Tuesday, August 2, 2011

Constipation Nation


Who knows if that's true.  Are we a constipated nation--I don't know....but we eat a lot of garbage so probably.  But, I live in a constipated nation under my roof  here in good old Grand Rapids.  I really can't believe I'm writing about this but it's on my mind constantly and is teaching me a lesson (I think). 

I'm good.  It's my little girl. She just has a really hard time doing the whole bathroom thing and it's leading to some other medical issues that will require some specialists and derailing potty training and stressing this mommy out.  It's not just your run-of-the mill break out the prune juice and voila situations either......a bit more difficult which equals a bit more frustrating. 

And here's the thing, I'm really good at setting up camp in my problems and not looking anywhere else but the huge camp-fire that's right in front of me even though the rest of the scenery is really quite beautiful and perfect (I can't even believe I just used a camping metaphor.....as the saying on my entry-way bulletin board goes, "I love not camping.") I have a terrible case of tunnel vision and even though I work really hard to break out of that it's hard to quit cold turkey.  My husband is good at reminding me about the P word--perspective.  And I always take his reminders with a kind smile and warm embrace. 

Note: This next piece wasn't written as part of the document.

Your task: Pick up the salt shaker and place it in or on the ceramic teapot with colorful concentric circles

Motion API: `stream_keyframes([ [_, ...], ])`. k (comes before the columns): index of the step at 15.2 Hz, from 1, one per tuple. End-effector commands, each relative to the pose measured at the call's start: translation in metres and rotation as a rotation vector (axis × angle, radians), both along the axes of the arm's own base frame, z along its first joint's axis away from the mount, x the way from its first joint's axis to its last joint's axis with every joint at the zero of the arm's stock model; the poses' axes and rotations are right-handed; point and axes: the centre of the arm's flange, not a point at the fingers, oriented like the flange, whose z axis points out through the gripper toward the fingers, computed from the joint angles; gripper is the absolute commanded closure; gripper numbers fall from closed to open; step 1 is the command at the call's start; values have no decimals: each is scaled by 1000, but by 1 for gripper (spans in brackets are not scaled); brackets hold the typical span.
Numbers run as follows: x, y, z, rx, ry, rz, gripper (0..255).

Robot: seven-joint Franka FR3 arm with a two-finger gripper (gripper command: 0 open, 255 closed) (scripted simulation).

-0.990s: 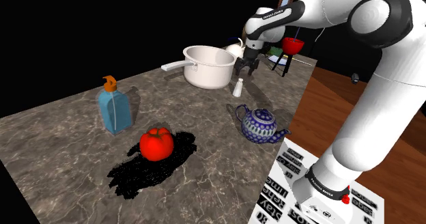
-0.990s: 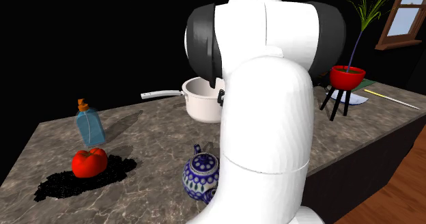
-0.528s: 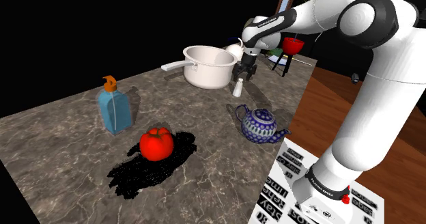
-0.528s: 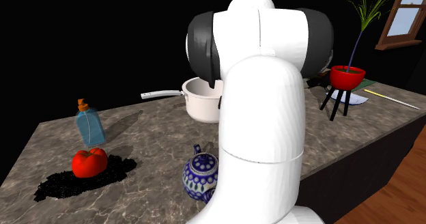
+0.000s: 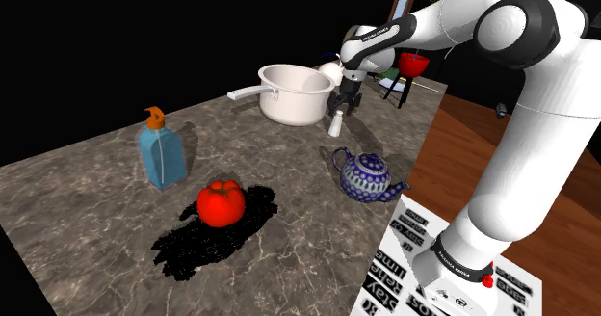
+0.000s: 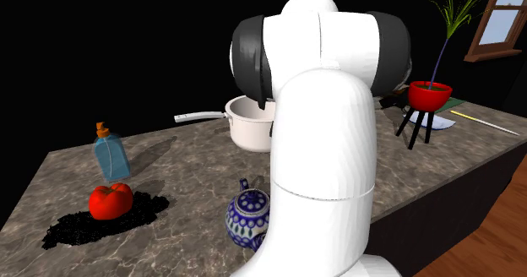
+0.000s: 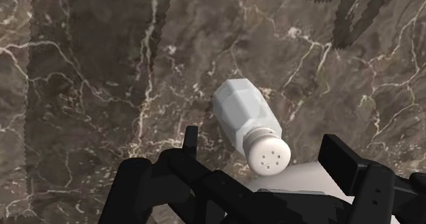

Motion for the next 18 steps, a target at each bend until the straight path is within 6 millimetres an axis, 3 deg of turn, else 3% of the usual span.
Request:
stream_keyframes([
  [1, 0, 0, 0, 0, 0, 0, 255],
  [10, 0, 0, 0, 0, 0, 0, 255],
  [18, 0, 0, 42, 0, 0, 0, 255],
])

But really, they are good reminders.  And even though many times I respond with some below-the-belt comment I do think about what he says (I do Chris...I really do). Perspective is good.  It's necessary.  It's crucial to being a better person, wife, mom, daughter, sister, friend.  I have so many friends with so many painful kid experiences; experiences that are hard to comprehend even existing through and when I think about them I feel foolish for my lack of perspective.  I'm not saying my situation isn't real or frustrating or hard and that I feel bad for Georgia and sometimes even bad for myself because it creates some stress in our house but I need to have perspective.  I need to understand from the get-go what my "thing" really means and what it doesn't. 

And I think there is something bigger at stake here too.  I believe that children become what they see...sometimes even what they don't see...what they infer too.  And it has become so clear to me just how much children "see," even when I think I'm being so sneaky and stealthy.  If my daughter observes me flipping out over (for the most part) pretty minor things in the grand scheme of life and becoming paralyzed by them, talking about them incessantly, feeling down about them, or whatever my worry wart self is prone to do I think there's a real risk she'll adopt that as her behavior as well.  Not okay with me.  She is one of the happiest kids I've ever met. Even when I know she is in pain, she's happy.  I don't want to think that I can take that away from her because of  my "worrying-lack-of-perspective-ways."

So...that's the lesson I hope I'm learning through all of this "crap" (ha) we're trying to figure out right now.  When we came home from an hour and a half doctor's appointment yesterday I put on our new favorite song (you should really listen to it if it's not already your new favorite too), turned it up really loud, and we danced.  Georgia and I dance at least once a day.  We dance crazy all over the house and usually fall in a heap onto the floor after .  It makes her happy, it makes me happy.....it makes me think about what's good and happy and fun....it puts things in perspective. 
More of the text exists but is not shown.